▶ _Exercise description_: In the records below, begin at the line containing "(73, 199) to (204, 113): 126" and end at the line containing "Pixel (355, 189)"; quote every line in that span exactly, including both boundary lines, and no others.

┌─ Input data

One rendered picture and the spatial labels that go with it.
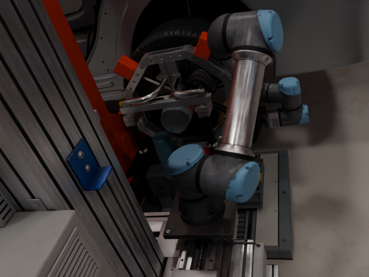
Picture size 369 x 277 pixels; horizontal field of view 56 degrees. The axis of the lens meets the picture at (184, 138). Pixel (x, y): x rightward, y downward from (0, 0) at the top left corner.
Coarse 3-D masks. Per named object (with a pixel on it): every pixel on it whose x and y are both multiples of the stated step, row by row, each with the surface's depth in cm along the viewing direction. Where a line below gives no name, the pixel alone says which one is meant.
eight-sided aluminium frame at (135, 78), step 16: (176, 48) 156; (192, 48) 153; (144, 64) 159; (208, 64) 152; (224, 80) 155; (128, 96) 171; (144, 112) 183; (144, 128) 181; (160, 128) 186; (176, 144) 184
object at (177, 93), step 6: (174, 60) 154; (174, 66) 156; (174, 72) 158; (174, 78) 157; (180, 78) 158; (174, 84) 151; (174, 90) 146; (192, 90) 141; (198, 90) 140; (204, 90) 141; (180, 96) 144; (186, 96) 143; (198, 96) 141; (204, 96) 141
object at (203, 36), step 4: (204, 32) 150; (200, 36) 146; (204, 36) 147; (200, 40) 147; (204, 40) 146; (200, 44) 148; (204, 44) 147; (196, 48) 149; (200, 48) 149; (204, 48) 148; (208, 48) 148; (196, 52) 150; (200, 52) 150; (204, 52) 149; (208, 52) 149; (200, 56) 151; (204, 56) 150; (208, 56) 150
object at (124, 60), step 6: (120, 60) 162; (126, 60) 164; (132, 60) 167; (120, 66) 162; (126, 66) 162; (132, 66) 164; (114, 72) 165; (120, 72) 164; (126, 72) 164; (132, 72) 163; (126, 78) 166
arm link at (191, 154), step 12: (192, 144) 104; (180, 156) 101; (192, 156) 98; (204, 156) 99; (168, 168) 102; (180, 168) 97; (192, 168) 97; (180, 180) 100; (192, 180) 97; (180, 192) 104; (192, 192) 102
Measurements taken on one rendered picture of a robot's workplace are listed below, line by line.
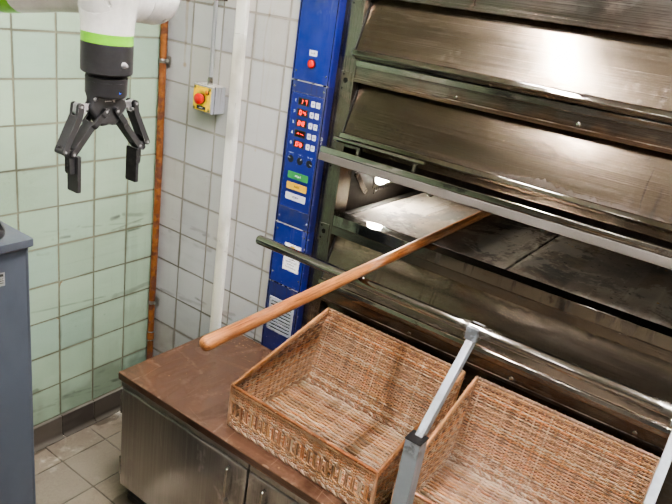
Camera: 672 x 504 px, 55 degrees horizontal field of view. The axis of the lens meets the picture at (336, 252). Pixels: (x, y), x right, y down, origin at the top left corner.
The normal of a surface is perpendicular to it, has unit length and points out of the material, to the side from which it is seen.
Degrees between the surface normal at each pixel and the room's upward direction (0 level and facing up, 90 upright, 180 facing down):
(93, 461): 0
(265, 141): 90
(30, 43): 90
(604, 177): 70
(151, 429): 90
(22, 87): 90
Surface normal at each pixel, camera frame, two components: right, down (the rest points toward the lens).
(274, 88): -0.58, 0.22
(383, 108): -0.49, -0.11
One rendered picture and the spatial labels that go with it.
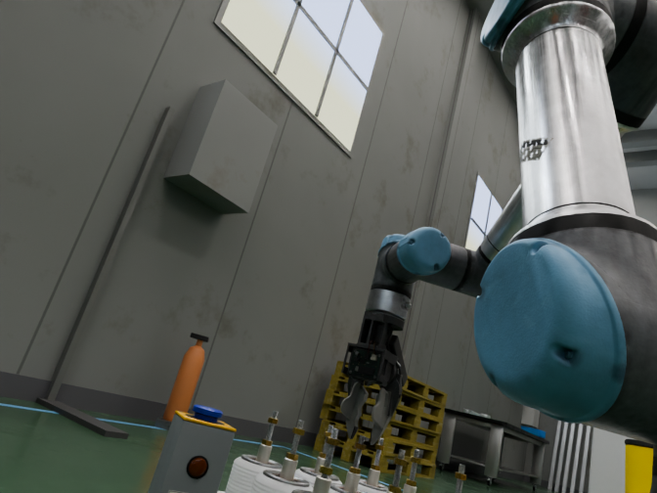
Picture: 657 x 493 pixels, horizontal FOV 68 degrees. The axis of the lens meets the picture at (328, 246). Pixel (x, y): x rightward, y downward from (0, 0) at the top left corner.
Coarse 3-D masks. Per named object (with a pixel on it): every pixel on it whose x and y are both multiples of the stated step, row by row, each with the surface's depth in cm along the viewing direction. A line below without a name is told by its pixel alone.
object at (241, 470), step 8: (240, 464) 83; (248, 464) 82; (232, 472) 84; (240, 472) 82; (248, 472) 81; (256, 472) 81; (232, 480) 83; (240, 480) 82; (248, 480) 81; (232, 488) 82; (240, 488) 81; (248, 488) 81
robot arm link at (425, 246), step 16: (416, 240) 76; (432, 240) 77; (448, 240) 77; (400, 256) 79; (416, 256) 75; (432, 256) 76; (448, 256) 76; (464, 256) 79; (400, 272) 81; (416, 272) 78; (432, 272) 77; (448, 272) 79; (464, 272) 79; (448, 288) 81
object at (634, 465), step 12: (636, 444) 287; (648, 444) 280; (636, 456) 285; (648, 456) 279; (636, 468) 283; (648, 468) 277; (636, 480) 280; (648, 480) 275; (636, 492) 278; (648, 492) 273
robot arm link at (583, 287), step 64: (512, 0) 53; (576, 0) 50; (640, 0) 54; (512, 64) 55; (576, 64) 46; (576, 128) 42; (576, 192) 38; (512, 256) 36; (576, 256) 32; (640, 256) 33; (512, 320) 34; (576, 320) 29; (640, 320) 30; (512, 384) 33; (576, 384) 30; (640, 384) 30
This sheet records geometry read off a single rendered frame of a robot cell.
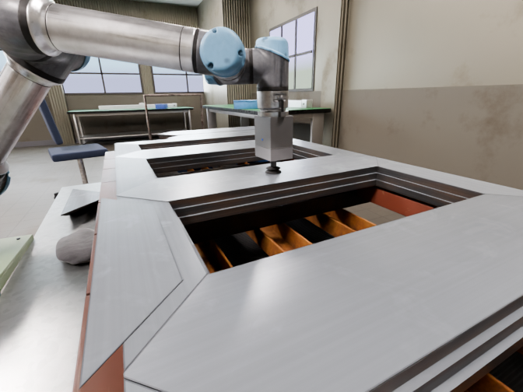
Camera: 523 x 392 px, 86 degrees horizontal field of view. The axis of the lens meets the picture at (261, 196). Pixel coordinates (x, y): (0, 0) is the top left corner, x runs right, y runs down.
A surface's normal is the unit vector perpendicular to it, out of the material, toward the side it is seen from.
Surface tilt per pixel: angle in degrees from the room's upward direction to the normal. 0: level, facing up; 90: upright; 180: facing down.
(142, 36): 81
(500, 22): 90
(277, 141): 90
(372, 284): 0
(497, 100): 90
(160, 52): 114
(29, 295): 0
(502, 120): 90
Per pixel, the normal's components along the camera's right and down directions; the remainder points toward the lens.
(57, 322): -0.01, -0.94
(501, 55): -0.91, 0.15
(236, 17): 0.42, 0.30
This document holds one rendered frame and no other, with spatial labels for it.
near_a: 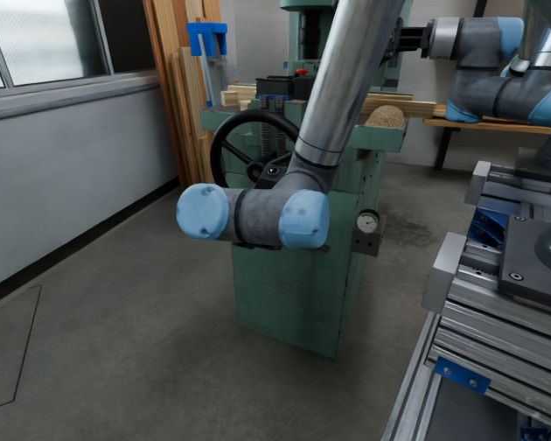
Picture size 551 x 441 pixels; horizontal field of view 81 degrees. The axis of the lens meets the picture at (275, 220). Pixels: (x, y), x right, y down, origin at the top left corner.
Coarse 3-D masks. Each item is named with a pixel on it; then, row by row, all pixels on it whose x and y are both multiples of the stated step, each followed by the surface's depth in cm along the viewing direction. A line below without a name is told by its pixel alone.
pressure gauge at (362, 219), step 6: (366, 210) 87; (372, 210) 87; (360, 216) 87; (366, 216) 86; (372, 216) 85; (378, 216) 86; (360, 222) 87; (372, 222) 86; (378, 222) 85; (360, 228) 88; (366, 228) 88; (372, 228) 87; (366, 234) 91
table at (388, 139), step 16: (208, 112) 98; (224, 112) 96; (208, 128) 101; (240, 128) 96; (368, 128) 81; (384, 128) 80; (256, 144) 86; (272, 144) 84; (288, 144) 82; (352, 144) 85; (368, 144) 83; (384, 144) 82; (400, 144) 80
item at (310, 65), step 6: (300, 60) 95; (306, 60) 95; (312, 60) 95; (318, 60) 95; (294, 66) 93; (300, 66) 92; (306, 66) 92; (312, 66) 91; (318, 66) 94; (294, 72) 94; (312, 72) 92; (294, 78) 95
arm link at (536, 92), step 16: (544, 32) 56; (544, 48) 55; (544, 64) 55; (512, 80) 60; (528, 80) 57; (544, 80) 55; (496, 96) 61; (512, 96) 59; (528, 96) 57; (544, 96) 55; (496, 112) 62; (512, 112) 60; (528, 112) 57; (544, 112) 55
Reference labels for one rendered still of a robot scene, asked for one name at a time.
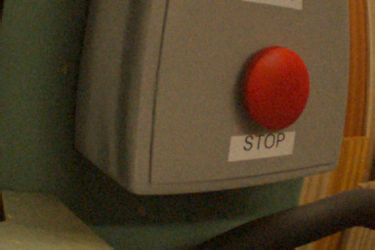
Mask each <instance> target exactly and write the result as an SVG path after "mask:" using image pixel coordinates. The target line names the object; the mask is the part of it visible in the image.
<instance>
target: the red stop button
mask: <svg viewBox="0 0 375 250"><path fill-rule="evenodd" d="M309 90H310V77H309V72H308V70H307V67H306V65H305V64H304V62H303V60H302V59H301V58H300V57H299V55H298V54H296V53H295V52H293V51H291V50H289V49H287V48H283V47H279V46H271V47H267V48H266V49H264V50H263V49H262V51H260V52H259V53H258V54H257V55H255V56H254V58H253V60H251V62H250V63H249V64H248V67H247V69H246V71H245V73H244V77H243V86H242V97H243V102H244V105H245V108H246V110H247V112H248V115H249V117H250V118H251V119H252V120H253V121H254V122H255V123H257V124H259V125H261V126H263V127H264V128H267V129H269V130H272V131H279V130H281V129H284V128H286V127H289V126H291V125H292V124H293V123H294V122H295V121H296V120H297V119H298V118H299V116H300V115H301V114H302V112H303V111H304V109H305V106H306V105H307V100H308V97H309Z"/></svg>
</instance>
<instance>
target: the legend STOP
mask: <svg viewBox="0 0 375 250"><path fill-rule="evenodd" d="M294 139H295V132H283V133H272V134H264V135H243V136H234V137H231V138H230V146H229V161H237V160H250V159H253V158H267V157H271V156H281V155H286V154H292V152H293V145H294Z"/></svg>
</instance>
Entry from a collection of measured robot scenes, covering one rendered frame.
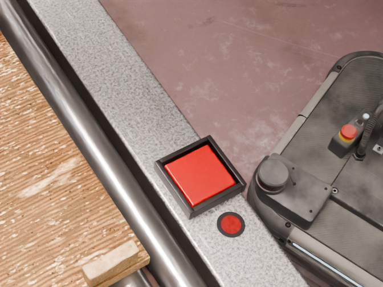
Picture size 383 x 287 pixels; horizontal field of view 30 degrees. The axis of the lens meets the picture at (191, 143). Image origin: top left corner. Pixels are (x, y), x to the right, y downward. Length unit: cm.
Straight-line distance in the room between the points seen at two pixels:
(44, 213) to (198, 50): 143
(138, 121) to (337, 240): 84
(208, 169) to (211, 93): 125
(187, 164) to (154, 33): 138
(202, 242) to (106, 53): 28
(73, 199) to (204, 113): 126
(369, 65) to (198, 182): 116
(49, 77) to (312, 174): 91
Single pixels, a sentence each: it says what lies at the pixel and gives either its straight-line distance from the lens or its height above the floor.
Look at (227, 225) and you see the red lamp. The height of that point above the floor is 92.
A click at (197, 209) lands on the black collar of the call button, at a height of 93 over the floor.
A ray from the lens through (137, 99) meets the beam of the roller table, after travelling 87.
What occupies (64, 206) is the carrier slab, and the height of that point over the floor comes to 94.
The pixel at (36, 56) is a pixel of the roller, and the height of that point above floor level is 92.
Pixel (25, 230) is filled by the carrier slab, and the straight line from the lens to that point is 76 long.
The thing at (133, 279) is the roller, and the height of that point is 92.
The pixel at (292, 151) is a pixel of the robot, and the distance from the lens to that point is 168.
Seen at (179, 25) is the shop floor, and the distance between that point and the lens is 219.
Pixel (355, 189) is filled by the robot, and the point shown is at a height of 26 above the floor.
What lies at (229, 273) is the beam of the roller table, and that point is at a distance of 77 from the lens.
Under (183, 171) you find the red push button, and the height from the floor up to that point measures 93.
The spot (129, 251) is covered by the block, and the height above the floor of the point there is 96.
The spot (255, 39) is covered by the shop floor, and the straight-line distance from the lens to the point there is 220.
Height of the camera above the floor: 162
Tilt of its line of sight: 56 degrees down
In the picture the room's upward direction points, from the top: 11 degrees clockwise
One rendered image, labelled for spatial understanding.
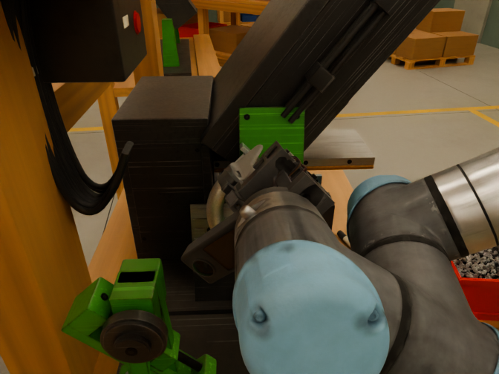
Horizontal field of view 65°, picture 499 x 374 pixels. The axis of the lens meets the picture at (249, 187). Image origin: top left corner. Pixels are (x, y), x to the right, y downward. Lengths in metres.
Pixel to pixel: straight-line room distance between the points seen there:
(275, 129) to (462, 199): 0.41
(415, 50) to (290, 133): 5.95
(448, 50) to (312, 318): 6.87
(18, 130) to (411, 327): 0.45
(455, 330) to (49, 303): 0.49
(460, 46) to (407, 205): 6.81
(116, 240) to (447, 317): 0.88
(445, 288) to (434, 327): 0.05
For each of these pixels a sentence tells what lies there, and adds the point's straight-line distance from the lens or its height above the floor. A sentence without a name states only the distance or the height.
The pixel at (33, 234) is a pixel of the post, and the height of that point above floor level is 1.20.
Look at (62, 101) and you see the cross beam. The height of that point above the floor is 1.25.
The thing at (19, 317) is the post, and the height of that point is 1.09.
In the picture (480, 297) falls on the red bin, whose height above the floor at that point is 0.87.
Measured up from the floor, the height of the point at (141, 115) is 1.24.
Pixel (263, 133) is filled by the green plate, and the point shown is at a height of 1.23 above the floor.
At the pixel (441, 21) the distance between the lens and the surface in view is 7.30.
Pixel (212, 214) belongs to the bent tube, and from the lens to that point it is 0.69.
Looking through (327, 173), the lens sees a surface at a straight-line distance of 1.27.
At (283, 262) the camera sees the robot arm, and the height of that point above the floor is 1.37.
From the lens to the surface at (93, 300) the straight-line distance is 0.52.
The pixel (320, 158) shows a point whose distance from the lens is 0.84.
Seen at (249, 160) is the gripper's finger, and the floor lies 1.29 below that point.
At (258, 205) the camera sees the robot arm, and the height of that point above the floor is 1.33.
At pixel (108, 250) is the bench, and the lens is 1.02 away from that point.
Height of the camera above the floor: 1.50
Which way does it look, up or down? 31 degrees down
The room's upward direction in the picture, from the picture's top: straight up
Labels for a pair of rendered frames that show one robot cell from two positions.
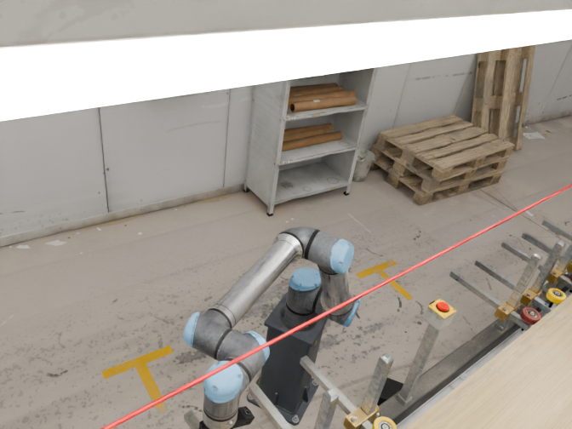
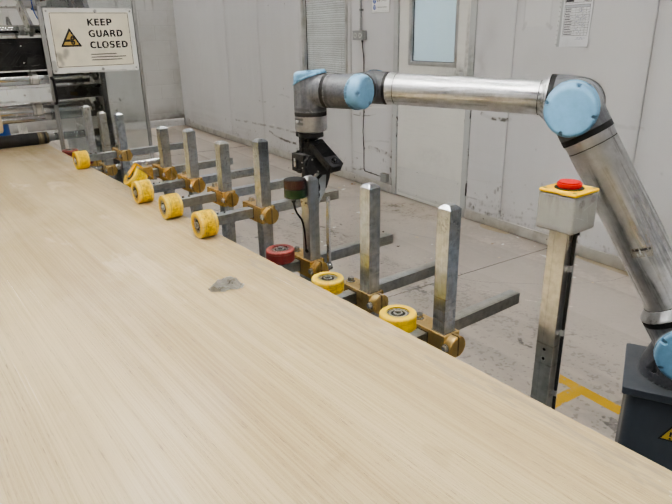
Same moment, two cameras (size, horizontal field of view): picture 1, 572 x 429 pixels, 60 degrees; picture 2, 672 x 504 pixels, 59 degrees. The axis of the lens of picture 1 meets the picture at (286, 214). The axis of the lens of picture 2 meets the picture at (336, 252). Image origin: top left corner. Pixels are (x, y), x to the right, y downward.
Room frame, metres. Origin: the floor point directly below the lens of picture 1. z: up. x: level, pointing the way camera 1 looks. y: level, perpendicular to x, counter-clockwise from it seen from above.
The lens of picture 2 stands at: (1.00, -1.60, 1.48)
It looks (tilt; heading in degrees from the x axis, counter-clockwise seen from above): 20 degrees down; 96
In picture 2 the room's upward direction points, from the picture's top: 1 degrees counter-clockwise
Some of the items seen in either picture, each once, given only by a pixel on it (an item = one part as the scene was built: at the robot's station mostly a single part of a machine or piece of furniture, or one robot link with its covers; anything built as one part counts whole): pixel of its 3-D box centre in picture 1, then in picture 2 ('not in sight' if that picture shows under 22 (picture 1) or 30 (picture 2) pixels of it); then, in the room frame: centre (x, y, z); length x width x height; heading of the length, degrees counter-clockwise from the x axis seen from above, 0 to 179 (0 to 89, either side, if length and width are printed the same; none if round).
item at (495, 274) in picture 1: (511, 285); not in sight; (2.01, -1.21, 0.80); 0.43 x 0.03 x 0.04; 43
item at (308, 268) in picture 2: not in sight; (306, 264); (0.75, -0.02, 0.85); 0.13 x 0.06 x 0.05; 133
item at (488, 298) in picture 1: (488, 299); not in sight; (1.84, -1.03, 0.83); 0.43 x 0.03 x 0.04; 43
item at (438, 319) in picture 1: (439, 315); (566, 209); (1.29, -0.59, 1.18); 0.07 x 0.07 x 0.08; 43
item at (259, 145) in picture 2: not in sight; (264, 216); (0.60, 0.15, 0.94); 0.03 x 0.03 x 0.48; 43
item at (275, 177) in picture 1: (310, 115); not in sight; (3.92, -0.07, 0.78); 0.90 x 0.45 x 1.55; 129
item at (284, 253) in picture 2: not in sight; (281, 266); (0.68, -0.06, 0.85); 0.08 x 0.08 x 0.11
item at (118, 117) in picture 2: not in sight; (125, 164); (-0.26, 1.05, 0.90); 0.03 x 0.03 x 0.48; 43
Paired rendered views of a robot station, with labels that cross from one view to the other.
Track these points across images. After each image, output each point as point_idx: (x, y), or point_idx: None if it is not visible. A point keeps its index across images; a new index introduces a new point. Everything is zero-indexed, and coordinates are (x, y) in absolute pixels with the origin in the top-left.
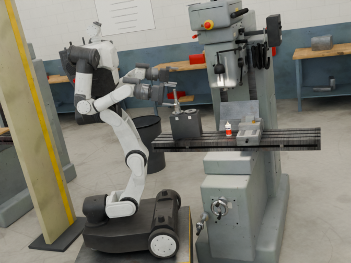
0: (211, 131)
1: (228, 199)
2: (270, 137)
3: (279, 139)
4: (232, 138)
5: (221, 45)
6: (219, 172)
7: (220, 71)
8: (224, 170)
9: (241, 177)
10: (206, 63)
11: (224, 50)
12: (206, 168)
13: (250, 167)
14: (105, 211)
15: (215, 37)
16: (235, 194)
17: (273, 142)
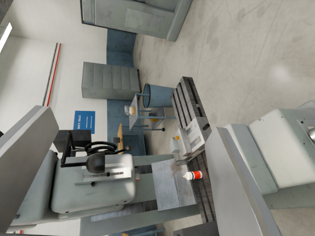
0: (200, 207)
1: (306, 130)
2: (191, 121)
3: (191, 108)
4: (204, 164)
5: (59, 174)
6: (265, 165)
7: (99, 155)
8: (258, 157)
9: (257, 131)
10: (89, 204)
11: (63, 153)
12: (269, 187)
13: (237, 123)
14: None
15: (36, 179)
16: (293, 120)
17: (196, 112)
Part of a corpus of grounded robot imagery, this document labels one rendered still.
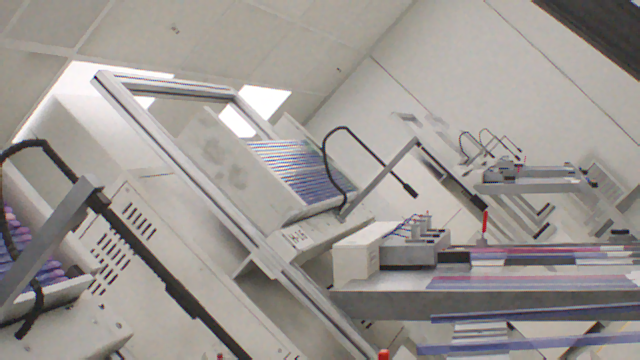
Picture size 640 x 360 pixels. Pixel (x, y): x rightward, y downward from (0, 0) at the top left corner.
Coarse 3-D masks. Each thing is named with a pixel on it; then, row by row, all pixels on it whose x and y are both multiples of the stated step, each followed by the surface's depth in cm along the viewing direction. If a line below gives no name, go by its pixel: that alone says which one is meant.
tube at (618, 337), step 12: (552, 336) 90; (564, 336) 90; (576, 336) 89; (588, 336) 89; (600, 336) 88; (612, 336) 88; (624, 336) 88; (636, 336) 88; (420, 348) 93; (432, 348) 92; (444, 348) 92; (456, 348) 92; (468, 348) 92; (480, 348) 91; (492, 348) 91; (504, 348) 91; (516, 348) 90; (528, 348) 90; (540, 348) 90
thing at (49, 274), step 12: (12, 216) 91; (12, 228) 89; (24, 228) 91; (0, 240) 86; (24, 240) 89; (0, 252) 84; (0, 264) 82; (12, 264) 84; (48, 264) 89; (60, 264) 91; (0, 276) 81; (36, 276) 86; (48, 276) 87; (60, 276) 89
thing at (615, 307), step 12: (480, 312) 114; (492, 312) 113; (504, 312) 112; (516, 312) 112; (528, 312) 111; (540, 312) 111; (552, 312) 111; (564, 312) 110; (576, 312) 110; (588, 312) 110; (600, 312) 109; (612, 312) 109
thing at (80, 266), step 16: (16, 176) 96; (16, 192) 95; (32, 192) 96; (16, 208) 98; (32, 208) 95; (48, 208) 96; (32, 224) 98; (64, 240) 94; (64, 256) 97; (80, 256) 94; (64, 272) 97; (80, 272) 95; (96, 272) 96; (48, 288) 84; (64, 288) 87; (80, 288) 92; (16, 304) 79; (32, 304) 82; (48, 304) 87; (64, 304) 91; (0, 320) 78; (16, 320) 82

└─

▶ _Output of the task_:
(73, 199) to (204, 113): 126
(369, 65) to (198, 182): 116
(49, 77) to (312, 174): 91
Single pixels, a sentence each: it says what lies at the pixel and gives either its straight-line distance from the lens or its height above the floor.
Look at (227, 225) and you see the red lamp. The height of that point above the floor is 92.
A click at (197, 209) lands on the black collar of the call button, at a height of 93 over the floor.
A ray from the lens through (137, 99) meets the beam of the roller table, after travelling 87.
What occupies (64, 206) is the carrier slab, and the height of that point over the floor comes to 94.
The pixel at (36, 56) is a pixel of the roller, and the height of that point above floor level is 92.
Pixel (25, 230) is filled by the carrier slab, and the straight line from the lens to that point is 76 long.
The thing at (133, 279) is the roller, and the height of that point is 92.
The pixel at (292, 151) is a pixel of the robot, and the distance from the lens to that point is 168.
Seen at (179, 25) is the shop floor, and the distance between that point and the lens is 219.
Pixel (355, 189) is filled by the robot, and the point shown is at a height of 26 above the floor.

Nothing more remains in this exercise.